Problem description:
Every line containing "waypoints" should be copied out. Go through the entries and find them.
[[ Record excerpts, beginning ]]
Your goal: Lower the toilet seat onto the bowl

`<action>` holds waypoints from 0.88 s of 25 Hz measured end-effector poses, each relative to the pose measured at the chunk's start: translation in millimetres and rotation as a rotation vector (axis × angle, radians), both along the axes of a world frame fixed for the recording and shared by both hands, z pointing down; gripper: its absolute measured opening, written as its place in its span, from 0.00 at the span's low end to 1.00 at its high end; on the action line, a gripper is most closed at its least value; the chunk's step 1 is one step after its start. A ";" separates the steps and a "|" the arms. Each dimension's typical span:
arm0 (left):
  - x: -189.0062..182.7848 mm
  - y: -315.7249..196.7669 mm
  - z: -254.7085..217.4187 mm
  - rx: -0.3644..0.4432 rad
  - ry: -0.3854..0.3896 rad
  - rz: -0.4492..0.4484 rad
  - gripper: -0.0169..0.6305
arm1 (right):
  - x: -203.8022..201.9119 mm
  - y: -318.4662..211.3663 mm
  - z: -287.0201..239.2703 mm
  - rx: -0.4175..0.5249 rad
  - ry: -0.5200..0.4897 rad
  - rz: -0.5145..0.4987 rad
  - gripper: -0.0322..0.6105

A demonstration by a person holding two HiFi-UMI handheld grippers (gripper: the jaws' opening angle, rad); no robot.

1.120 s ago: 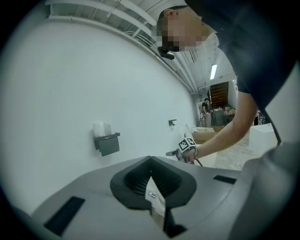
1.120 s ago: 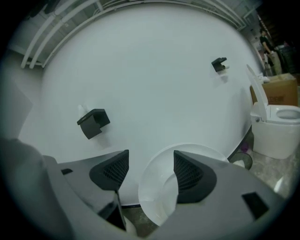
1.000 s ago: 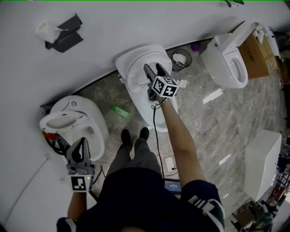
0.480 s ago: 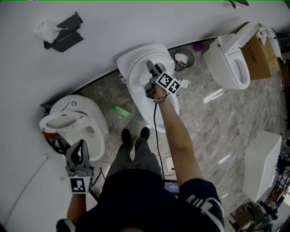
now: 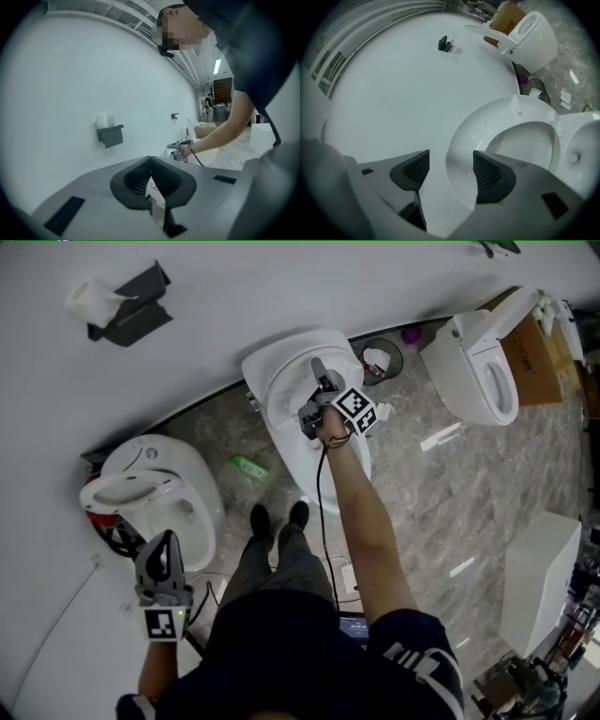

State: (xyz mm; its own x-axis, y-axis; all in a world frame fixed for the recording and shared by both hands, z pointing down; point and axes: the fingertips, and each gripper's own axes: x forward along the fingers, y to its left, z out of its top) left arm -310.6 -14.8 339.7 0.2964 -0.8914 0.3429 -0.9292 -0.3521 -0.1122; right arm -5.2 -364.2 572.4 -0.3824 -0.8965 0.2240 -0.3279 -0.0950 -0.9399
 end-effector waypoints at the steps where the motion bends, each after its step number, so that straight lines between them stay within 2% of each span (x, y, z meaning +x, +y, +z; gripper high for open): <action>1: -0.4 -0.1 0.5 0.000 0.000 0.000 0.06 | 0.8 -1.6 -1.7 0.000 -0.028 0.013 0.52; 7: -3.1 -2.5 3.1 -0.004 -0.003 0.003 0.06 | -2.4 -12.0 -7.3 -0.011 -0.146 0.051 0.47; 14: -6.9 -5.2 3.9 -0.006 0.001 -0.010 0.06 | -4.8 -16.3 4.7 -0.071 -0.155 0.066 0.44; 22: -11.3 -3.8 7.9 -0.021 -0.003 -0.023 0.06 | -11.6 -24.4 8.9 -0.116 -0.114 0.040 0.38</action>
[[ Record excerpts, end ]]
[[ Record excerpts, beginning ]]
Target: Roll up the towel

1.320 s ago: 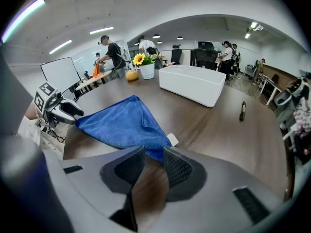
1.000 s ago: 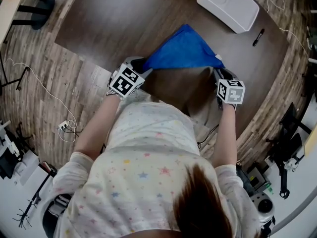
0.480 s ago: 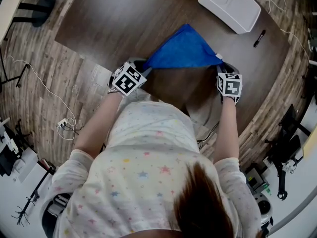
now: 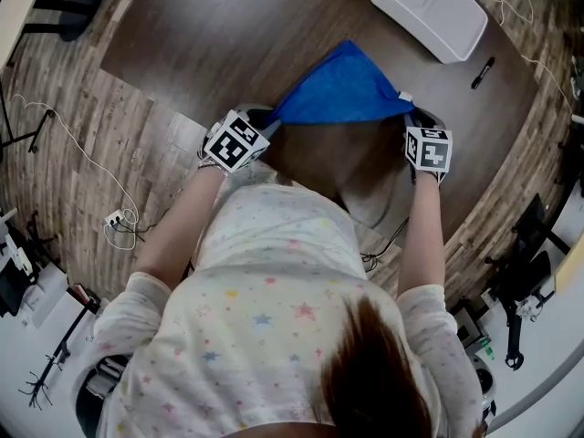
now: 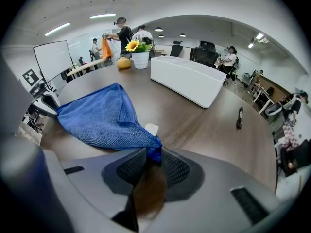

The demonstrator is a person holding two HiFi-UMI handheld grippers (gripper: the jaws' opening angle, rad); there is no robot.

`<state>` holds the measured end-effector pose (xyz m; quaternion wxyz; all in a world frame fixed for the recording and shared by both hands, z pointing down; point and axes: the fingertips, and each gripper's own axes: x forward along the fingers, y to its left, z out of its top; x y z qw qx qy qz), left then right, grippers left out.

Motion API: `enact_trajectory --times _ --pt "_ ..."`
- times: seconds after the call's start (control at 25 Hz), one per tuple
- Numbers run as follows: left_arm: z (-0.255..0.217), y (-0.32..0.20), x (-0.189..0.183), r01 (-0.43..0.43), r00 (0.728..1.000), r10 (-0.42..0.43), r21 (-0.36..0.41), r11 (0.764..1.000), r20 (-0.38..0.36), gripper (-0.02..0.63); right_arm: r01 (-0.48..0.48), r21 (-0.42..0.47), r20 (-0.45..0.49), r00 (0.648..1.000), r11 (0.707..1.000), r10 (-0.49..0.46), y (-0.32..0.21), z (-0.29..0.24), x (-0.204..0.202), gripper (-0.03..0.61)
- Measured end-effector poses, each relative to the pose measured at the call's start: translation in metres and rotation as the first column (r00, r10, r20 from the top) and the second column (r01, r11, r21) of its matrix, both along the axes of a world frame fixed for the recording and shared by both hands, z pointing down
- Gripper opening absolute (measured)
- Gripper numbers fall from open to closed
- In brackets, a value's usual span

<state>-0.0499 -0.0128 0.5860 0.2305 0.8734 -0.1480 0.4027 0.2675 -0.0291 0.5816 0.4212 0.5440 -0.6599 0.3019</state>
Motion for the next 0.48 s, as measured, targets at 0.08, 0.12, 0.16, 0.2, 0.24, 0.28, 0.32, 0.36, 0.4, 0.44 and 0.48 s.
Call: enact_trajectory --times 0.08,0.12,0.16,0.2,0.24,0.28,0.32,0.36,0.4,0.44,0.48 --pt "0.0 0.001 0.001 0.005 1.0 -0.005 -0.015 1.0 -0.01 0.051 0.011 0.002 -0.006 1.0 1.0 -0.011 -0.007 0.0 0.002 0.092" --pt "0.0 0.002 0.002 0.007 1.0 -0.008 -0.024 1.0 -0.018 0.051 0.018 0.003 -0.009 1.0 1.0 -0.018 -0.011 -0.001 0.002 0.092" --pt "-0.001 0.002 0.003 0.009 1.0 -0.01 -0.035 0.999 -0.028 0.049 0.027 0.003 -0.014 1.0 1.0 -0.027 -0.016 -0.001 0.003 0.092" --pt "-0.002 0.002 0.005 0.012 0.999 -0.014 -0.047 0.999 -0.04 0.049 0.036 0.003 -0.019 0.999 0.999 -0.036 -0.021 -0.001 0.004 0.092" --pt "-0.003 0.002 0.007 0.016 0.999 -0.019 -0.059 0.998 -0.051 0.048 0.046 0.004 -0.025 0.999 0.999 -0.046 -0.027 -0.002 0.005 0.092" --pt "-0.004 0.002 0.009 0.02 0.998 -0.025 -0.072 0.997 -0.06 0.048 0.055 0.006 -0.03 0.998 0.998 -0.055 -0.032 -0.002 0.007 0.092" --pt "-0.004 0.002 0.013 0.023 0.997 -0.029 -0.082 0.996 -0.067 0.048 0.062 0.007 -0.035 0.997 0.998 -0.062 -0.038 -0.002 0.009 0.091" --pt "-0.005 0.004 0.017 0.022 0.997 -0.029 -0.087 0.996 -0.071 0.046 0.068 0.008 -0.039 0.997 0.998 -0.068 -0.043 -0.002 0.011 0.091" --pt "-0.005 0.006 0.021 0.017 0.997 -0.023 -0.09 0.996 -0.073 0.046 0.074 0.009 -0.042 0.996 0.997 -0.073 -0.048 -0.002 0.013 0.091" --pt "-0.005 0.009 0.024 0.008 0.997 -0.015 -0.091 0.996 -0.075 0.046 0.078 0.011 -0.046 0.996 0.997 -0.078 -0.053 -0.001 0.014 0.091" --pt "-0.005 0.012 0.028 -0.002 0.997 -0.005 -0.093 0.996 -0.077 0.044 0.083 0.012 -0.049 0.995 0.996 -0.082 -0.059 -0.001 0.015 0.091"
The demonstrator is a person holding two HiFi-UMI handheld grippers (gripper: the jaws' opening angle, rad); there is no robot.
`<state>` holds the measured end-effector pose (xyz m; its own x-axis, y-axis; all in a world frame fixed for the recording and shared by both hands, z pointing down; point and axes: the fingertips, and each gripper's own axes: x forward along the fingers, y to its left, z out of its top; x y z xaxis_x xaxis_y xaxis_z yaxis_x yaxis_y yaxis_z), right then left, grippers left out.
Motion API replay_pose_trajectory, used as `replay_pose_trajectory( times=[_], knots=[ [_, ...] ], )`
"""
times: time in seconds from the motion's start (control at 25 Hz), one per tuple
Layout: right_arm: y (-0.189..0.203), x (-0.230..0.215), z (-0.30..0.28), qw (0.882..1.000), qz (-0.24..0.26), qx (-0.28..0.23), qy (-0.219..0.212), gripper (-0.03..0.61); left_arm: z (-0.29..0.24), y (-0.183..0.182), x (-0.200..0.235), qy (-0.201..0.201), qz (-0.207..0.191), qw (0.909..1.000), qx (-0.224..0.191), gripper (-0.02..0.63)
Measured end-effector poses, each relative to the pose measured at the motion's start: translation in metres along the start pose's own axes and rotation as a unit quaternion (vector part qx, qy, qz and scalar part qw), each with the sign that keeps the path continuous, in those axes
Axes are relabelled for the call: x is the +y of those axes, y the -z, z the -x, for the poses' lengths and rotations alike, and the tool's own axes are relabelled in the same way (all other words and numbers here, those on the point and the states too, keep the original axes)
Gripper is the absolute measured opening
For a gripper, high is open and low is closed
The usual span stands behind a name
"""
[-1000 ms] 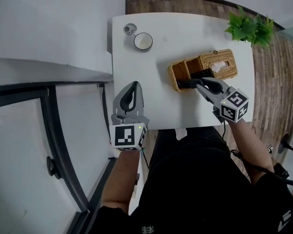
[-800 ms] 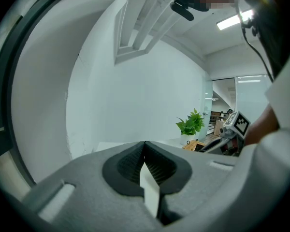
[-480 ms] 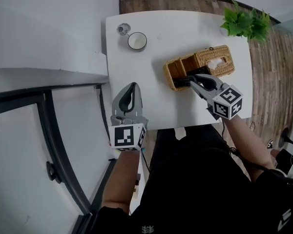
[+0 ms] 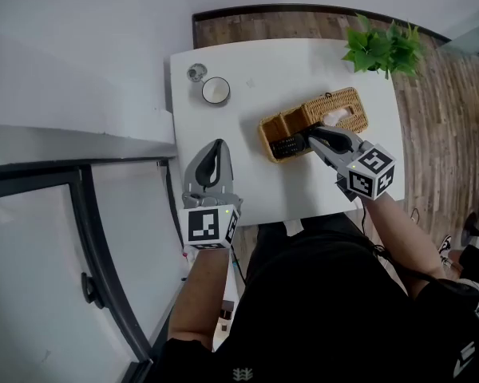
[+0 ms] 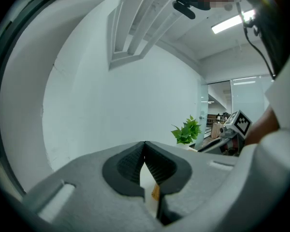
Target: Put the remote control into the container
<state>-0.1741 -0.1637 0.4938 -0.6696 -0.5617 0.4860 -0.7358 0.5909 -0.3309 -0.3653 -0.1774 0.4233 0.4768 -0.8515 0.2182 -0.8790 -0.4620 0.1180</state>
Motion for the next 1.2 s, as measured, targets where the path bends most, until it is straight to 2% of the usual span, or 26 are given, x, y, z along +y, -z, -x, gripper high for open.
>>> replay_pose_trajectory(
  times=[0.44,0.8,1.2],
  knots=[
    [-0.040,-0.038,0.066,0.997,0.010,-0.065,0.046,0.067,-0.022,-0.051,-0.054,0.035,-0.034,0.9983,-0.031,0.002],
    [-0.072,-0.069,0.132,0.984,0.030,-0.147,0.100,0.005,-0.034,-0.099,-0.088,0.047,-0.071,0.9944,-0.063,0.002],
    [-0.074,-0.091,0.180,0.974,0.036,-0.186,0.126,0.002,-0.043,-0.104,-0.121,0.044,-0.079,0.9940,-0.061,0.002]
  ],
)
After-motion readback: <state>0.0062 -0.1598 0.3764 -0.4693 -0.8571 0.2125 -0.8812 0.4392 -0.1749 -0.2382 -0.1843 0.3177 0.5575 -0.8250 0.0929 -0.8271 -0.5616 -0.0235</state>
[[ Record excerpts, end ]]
Response to this task:
`<action>` holds waypoints from 0.88 s of 25 Hz measured end-effector poses, each relative to the pose measured at the chunk's start: translation in millimetres and rotation as a rotation vector (axis × angle, radians), both along the axes of a world frame fixed for the recording and shared by both hands, z pointing down; gripper: its absolute measured opening, written as its place in its span, from 0.00 at the span's low end to 1.00 at its high end; on the action line, a gripper is most closed at its least value; the chunk's step 1 is one step after its start. A ";" separates the steps and a "|" the arms. Each dimension's typical span:
 end-effector waypoints at the steps where the motion bends, each after its step number, so that straight lines between them stay within 2% of each span (x, y, z meaning +x, +y, +z; gripper high for open): <action>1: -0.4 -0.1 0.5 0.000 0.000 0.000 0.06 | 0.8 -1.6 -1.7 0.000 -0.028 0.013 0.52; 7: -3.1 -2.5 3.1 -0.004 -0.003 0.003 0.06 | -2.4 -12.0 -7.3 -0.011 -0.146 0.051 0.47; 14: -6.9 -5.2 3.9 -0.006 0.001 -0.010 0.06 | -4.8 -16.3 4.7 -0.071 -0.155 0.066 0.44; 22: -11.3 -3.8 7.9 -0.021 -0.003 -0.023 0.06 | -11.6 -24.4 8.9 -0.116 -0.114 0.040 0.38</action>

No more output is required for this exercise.